──────── MATERIAL PROVIDED ────────

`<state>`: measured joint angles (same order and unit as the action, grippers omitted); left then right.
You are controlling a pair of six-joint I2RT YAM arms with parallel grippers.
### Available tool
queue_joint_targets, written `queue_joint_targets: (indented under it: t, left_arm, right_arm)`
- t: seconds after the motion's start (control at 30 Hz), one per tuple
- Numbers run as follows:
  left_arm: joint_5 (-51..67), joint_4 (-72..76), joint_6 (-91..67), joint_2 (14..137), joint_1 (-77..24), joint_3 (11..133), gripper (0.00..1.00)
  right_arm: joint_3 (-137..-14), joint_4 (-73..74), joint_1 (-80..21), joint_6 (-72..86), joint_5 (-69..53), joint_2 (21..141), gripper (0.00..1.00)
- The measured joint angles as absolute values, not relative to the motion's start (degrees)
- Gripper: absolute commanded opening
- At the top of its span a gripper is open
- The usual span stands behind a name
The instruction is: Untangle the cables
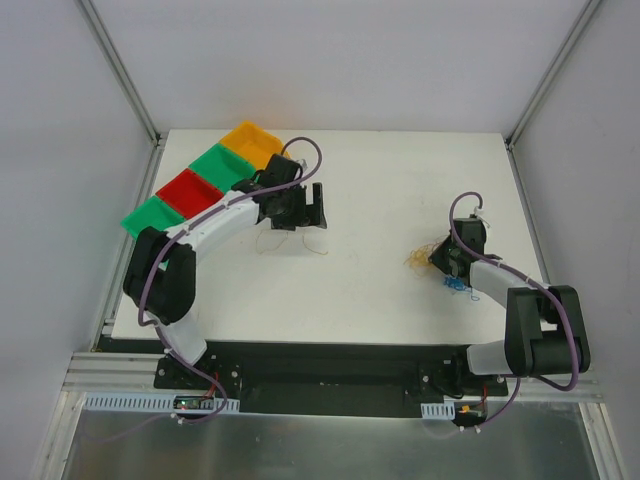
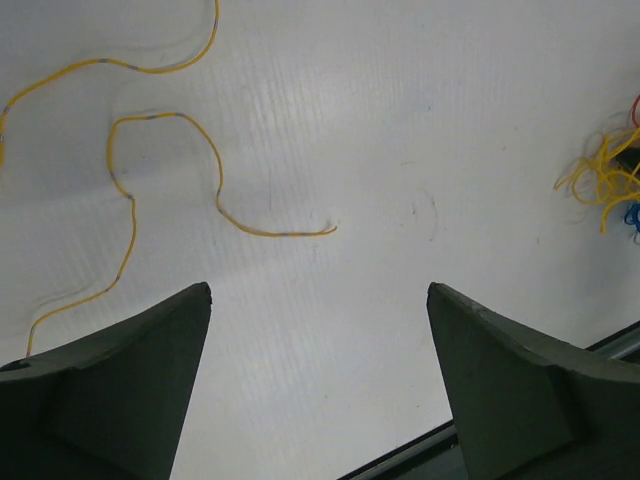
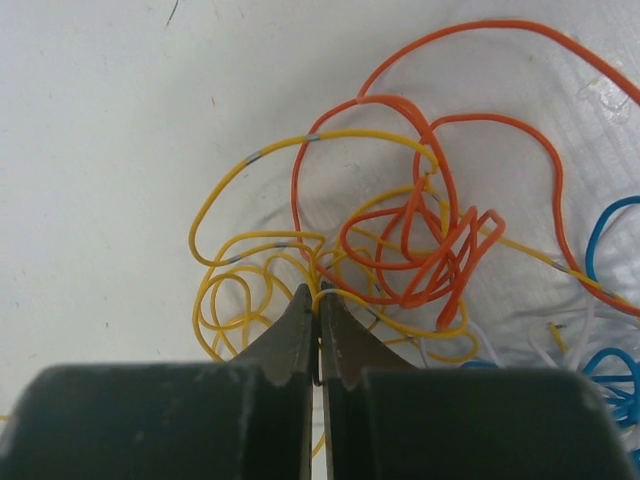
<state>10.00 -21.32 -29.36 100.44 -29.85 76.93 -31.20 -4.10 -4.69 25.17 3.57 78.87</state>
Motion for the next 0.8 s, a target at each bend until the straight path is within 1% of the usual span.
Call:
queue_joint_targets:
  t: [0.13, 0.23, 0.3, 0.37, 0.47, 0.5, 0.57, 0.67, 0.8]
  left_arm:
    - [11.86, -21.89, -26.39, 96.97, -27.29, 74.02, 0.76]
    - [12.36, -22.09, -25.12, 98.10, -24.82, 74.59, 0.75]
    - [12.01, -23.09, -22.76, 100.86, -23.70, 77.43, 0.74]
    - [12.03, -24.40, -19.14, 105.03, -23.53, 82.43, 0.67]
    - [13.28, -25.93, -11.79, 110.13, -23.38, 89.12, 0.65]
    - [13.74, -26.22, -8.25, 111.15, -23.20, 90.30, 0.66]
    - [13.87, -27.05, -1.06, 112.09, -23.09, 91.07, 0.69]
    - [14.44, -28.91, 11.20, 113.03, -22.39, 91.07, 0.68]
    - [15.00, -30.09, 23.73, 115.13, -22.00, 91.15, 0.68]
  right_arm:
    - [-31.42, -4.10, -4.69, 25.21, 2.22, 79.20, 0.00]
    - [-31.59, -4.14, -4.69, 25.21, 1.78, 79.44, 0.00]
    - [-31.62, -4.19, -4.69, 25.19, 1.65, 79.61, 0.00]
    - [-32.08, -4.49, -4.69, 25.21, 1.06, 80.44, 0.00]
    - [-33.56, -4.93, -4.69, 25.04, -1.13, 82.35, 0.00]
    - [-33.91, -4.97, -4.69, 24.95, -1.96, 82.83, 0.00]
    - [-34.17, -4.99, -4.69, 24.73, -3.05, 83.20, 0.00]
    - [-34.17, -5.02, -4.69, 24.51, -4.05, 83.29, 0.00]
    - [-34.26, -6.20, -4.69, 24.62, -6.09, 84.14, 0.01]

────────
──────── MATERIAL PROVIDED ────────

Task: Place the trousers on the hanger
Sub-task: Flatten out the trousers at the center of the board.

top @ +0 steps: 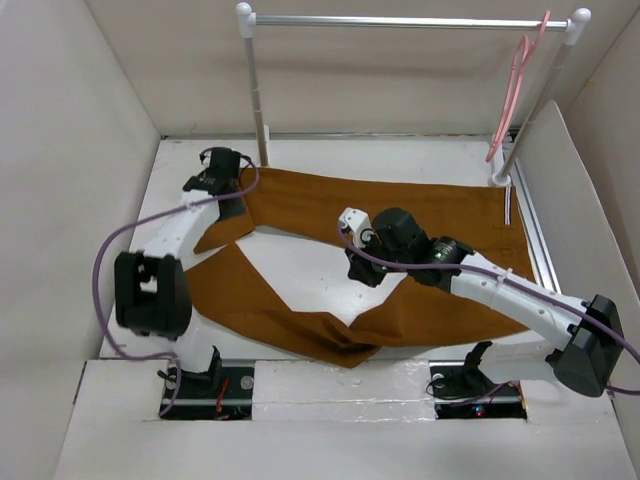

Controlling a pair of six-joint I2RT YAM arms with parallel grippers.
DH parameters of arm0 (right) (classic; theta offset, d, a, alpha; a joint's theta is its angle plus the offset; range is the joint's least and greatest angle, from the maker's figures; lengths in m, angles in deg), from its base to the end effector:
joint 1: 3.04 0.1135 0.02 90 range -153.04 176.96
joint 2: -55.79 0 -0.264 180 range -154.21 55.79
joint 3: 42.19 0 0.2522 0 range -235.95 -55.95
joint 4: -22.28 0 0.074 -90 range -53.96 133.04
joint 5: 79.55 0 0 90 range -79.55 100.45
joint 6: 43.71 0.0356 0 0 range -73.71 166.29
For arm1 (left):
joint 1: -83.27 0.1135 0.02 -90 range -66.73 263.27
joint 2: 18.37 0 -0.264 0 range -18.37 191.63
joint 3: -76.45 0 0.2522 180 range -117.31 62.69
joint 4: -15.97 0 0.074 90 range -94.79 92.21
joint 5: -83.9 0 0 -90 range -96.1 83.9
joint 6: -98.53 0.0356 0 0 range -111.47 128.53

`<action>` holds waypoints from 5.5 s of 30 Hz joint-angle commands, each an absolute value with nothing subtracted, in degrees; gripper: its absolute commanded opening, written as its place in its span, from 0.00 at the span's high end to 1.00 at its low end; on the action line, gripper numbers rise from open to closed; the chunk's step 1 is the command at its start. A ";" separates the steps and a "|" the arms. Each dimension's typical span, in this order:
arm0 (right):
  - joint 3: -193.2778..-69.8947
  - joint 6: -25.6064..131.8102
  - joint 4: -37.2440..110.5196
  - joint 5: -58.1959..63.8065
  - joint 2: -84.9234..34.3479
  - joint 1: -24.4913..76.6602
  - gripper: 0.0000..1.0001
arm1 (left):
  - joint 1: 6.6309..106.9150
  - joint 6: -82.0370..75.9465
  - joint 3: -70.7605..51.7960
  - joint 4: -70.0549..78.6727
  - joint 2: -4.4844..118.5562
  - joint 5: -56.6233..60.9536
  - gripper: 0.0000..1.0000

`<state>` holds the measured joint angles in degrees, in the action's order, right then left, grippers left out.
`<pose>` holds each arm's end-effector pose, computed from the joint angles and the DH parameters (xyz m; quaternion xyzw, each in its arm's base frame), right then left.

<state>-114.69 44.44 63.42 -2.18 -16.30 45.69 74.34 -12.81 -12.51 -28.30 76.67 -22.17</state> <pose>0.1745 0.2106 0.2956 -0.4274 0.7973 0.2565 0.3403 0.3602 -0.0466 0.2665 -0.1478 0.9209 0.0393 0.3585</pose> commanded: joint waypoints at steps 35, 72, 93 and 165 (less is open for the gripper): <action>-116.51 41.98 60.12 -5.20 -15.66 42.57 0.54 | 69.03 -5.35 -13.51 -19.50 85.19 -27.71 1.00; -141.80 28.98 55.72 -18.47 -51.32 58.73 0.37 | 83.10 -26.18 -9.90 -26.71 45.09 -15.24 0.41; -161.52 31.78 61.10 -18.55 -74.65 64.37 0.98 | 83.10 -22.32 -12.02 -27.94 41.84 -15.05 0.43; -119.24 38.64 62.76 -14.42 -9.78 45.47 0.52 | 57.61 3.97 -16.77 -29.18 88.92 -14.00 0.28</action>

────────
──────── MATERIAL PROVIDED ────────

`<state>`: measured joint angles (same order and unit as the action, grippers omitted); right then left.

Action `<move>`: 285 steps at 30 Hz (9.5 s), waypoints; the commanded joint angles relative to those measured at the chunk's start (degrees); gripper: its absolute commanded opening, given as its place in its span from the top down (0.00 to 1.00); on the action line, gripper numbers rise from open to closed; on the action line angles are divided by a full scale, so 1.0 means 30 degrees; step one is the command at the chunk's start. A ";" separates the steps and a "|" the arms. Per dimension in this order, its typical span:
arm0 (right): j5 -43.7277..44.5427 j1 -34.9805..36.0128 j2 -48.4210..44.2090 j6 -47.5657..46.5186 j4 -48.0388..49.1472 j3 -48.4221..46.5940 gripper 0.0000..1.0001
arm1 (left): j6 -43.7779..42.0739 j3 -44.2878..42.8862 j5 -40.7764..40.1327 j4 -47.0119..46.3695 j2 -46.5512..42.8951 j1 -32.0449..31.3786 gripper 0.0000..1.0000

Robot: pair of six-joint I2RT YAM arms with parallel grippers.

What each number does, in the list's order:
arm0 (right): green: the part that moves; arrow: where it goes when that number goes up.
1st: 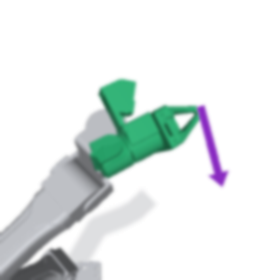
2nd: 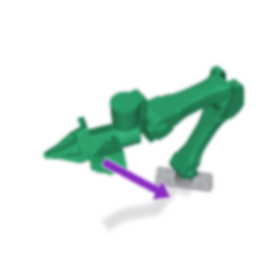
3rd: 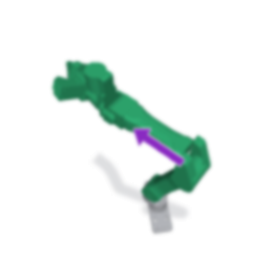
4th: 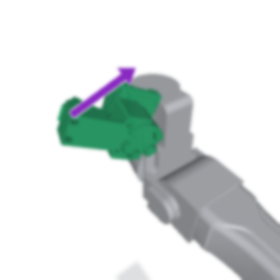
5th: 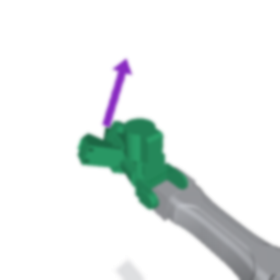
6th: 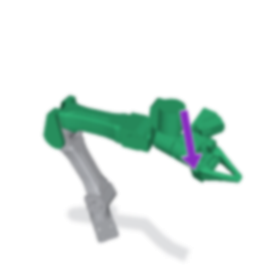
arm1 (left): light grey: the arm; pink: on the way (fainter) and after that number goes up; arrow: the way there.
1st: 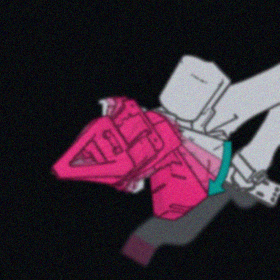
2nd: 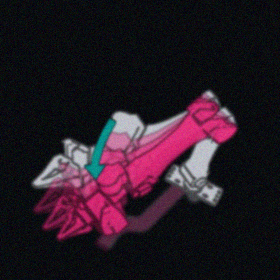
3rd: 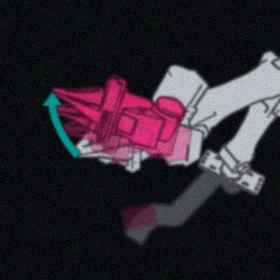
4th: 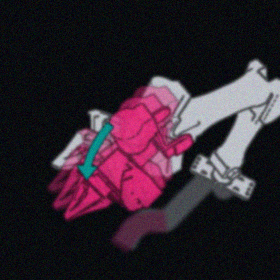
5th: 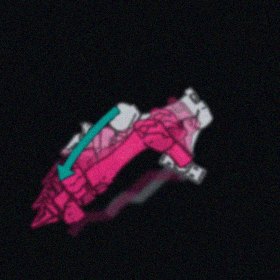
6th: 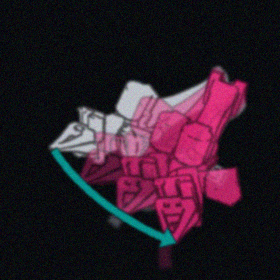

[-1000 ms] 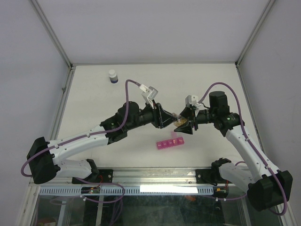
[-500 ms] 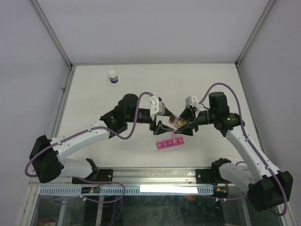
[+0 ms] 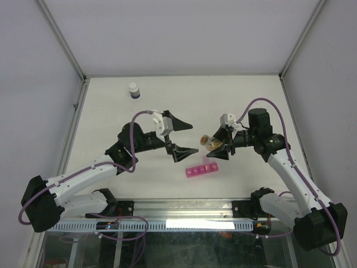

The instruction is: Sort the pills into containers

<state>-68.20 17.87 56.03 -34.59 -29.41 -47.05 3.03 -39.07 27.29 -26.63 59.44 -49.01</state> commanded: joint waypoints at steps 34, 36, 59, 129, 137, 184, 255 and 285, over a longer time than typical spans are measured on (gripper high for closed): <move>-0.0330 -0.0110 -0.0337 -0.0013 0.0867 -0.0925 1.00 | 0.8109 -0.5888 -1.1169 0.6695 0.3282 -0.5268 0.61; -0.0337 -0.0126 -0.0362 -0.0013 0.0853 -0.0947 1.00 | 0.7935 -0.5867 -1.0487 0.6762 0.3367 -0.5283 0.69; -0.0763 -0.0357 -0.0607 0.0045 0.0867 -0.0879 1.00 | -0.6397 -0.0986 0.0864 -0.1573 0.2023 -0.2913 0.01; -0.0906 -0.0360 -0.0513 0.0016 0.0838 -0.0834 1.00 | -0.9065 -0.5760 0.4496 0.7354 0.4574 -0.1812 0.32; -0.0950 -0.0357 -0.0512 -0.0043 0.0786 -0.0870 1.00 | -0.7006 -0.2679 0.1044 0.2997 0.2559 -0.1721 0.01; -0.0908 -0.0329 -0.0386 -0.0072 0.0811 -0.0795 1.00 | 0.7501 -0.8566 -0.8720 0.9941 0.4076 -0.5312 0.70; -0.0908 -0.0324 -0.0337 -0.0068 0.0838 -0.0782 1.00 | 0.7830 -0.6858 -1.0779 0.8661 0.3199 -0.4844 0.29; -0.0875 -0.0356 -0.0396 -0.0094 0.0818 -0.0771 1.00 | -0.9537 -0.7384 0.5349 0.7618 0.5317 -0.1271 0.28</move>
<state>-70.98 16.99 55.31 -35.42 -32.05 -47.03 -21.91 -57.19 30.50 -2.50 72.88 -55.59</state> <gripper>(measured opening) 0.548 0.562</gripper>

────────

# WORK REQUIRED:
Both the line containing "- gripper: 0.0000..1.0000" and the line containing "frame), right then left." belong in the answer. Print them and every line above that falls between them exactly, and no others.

# REPLY:
  - gripper: 0.0000..1.0000

`<state>` holds the measured joint angles in degrees, in the action's order, right then left, grippers left out.
`<pose>` holds each arm's end-effector pose, computed from the joint angles and the DH parameters (xyz m; quaternion xyzw, each in its arm's base frame), right then left.

Nothing else belongs to this exercise.